Loi des séries ou mal plus profond ?

Un demi-siècle après le début de la conquête spatiale marquée par le vol historique de Youri Gagarine, l'industrie spatiale russe a bien du mal à remplacer une main-d'oeuvre vieillissante rompue aux systèmes qui datent des années 1960 par de jeunes ingénieurs et techniciens aux salaires si peu attrayants. « Ce qui s'est passé aujourd'hui confirme que le secteur spatial est en crise », a sobrement indiqué le Chef de l'agence spatiale russe Roscosmos, Vladimir Popovkine.

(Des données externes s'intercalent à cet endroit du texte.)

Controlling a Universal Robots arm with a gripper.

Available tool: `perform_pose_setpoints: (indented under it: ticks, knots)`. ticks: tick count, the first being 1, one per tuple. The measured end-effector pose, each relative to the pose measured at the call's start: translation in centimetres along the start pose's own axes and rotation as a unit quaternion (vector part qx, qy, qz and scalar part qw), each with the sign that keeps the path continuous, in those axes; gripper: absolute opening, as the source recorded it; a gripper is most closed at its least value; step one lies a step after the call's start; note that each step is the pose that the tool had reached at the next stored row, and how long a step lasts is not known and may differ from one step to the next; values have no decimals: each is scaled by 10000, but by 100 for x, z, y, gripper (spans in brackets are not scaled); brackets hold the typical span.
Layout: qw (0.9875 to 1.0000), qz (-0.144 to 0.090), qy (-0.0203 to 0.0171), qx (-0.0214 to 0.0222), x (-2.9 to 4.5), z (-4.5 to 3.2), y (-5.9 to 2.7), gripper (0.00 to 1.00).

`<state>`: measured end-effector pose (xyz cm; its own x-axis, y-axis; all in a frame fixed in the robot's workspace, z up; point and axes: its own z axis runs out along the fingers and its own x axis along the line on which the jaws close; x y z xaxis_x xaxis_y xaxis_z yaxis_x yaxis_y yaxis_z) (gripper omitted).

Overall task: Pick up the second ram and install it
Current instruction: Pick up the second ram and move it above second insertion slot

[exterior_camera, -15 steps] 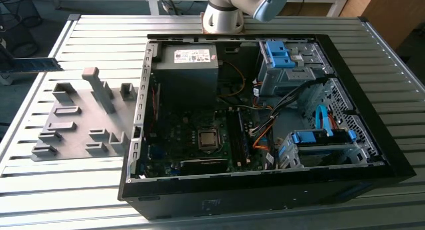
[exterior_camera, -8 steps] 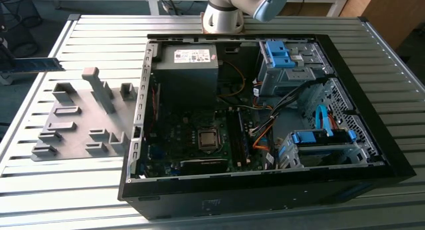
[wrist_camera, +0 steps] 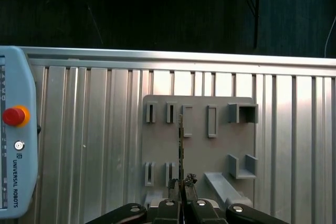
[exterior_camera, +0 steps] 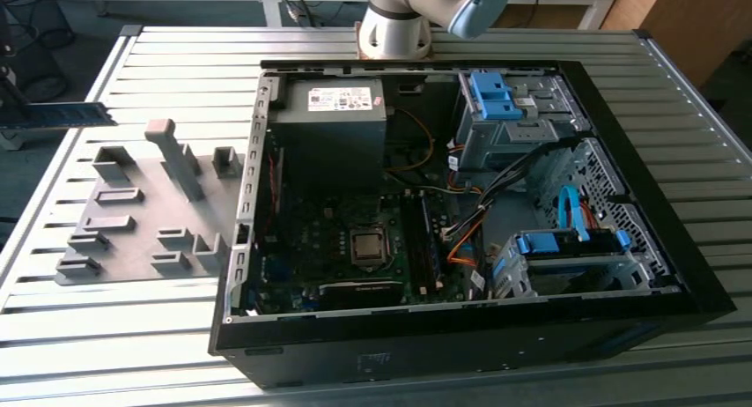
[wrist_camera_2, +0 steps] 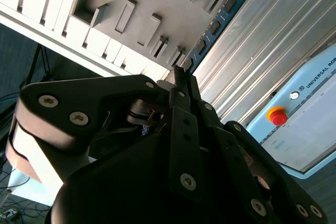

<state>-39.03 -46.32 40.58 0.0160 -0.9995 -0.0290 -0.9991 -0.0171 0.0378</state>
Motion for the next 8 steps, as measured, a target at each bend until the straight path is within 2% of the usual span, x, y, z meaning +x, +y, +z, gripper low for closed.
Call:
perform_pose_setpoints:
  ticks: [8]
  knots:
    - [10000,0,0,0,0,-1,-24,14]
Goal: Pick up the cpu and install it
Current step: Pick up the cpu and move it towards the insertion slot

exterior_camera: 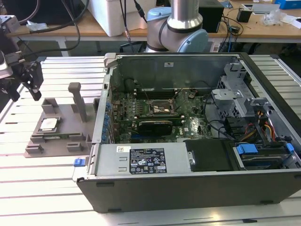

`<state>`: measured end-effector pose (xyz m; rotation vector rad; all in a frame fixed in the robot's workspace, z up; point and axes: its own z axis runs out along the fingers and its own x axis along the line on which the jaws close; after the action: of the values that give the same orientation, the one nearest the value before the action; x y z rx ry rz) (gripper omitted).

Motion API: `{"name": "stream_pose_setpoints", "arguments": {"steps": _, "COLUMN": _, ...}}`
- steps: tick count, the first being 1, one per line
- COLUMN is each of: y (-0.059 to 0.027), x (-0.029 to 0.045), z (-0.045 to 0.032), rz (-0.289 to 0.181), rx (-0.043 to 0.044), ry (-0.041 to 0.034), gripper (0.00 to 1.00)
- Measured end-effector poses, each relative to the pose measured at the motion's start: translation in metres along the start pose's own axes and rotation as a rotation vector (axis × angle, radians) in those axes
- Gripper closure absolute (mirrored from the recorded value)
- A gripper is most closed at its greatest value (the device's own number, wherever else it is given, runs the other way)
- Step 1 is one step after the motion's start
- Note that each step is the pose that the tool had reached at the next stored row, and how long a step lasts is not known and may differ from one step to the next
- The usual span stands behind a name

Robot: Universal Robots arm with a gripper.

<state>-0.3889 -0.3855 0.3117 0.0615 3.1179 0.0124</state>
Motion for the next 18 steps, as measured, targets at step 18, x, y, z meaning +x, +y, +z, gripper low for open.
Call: {"name": "stream_pose_setpoints", "arguments": {"steps": 18, "y": -0.0001, "x": -0.0009, "z": 0.0134, "rz": 0.0, "rx": 0.0, "ry": 0.0, "gripper": 0.4}}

Aux États-Unis, cette série d'échecs préoccupe les dirigeants de la Nasa autant que les responsables politiques, inquiets de dépendre d'un système de transport spatial unique dont la fiabilité légendaire est mise à mal. Comme le souligne le journaliste spatial Doug Messier, « le programme des vols habités de la Nasa et ses 100 milliards de dollars d'investissement en 28 ans dans la Station spatiale repose sur un unique lanceur défaillant » !

Il ne faut pas y voir un lien de cause à effet mais le lancement d'une fusée  Proton d'ILS (International Launch Services), avec comme passager le satellite SES-4, a été reporté à janvier 2012. Quant aux prochains lancements d'un Soyouz, celui qui doit emporter six satellites Globalstar, prévu le 28 décembre, est toujours maintenu. En revanche, le lancement d'un cargo Progress à destination de l'ISS en janvier pourrait être reporté.